Chromosomal Disorder


Chromosomal disorders, alterations, and aberrations are the root cause of numerous genetic disorders and traits. Chromosomal disorders frequently lead to birth defects and congenital abnormalities that can develop throughout a person's lifetime.

What is a chromosome?

Genes are made up of chromosomes, which are the body's genetic building blocks. Genes are the distinctive instructions that inform the body about how to develop and work. They regulate physical and physiological traits like blood type, eye and hair colour, susceptibility to certain diseases, etc.

What is Chromosomal Disorder?

Though there are several varieties of chromosomal disorders, they can generally be divided into the two following basic types:

Numerical disorders

In the case of numerical disorders, a person may have one missing chromosome from their pair of chromosomes, and then the condition is known as monosomy. On the other hand, when a person has more than two chromosomes instead of the normal two, the condition is referred to as trisomy.

Structural Disorders: There are several ways the structure of a chromosome can become changed.

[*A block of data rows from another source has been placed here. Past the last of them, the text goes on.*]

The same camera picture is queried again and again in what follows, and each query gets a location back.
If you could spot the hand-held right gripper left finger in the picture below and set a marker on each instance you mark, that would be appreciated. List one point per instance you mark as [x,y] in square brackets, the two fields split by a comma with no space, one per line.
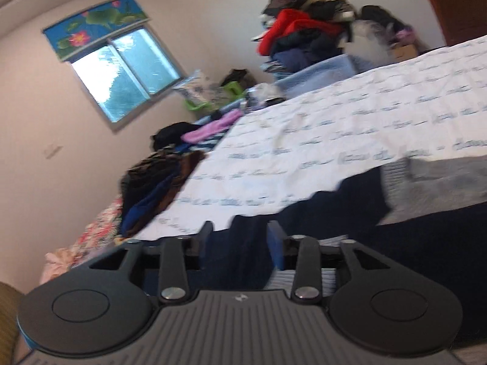
[179,262]

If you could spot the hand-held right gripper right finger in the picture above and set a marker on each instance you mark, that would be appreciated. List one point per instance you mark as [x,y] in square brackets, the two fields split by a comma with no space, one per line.
[276,249]

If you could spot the grey sock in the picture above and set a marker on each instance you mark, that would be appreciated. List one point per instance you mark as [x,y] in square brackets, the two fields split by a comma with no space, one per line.
[380,243]

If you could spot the navy clothes pile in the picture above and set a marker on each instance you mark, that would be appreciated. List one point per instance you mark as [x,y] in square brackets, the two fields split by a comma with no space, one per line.
[304,49]

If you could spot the dark blue cloth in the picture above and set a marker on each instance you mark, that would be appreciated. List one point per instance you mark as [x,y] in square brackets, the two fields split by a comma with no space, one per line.
[152,207]

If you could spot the pink floral blanket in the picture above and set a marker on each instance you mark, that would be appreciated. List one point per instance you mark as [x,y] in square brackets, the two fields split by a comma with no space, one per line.
[95,235]

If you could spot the brown patterned cloth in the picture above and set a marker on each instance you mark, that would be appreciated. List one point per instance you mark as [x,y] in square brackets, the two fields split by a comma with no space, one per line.
[159,171]

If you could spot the blue striped cloth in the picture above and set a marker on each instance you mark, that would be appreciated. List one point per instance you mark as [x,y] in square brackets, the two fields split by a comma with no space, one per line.
[211,140]

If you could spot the black cloth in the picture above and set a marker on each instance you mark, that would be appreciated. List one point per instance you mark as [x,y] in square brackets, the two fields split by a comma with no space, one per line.
[175,133]

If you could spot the purple cloth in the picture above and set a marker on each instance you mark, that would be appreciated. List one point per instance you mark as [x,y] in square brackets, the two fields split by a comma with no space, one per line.
[213,127]

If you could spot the white printed blanket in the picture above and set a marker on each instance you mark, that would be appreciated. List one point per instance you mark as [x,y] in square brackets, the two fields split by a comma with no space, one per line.
[342,121]

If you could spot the green plastic basket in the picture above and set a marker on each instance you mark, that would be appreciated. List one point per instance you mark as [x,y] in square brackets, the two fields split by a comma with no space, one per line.
[232,90]

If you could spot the clear plastic bag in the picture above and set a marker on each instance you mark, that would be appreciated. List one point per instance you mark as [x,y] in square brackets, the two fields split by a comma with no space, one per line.
[196,87]

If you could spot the olive cushion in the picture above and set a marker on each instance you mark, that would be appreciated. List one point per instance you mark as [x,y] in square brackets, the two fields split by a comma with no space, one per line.
[9,323]

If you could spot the light blue towel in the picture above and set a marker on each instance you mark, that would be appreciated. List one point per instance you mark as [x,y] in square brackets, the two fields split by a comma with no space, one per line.
[323,74]

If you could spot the sliding glass window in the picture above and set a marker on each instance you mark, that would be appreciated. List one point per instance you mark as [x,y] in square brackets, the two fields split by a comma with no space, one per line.
[125,72]

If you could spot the white fluffy cloth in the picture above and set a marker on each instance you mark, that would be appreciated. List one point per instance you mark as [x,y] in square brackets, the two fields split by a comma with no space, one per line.
[365,47]

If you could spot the red jacket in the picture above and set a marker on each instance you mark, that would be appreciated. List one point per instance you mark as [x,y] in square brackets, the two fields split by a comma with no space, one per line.
[289,22]

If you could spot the cardboard box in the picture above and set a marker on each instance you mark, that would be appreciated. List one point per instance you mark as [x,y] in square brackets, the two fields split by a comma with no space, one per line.
[404,52]

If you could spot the small purple fluffy thing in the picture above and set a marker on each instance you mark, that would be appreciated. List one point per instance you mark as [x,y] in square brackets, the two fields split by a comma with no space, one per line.
[404,35]

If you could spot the black bag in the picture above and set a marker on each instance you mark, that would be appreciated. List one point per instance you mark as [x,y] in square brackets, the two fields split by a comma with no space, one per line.
[380,17]

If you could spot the blue floral window valance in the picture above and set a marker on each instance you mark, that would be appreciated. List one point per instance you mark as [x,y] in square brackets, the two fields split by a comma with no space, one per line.
[95,19]

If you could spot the brown wooden door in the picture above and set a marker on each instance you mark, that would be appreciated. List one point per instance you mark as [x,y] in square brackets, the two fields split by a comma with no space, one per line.
[452,3]

  • Deletion: When this occurs, a section of the chromosome gets omitted or missing.
  • Duplication: Here, a part of a chromosome's section gets duplicated, causing the development of extra genetic materials.
  • Translocation: In this phenomenon, a part of one chromosome moves to another. The process of translocation happens via two processes. One is when segments from two separate chromosomes get switched in a process called reciprocal translocation. Another is when a complete chromosome attaches to another one at the centromere, a process known as Robertsonian translocation.
  • Inversion: When this happens, a chromosomal segment brakes off, turns inside out, and then reattaches. Due to this, the genetic code gets reversed.
  • Rings: In this occurrence, a part of a chromosome brakes off and forms a ring or a circle. This may happen with or without losing the genetic materials.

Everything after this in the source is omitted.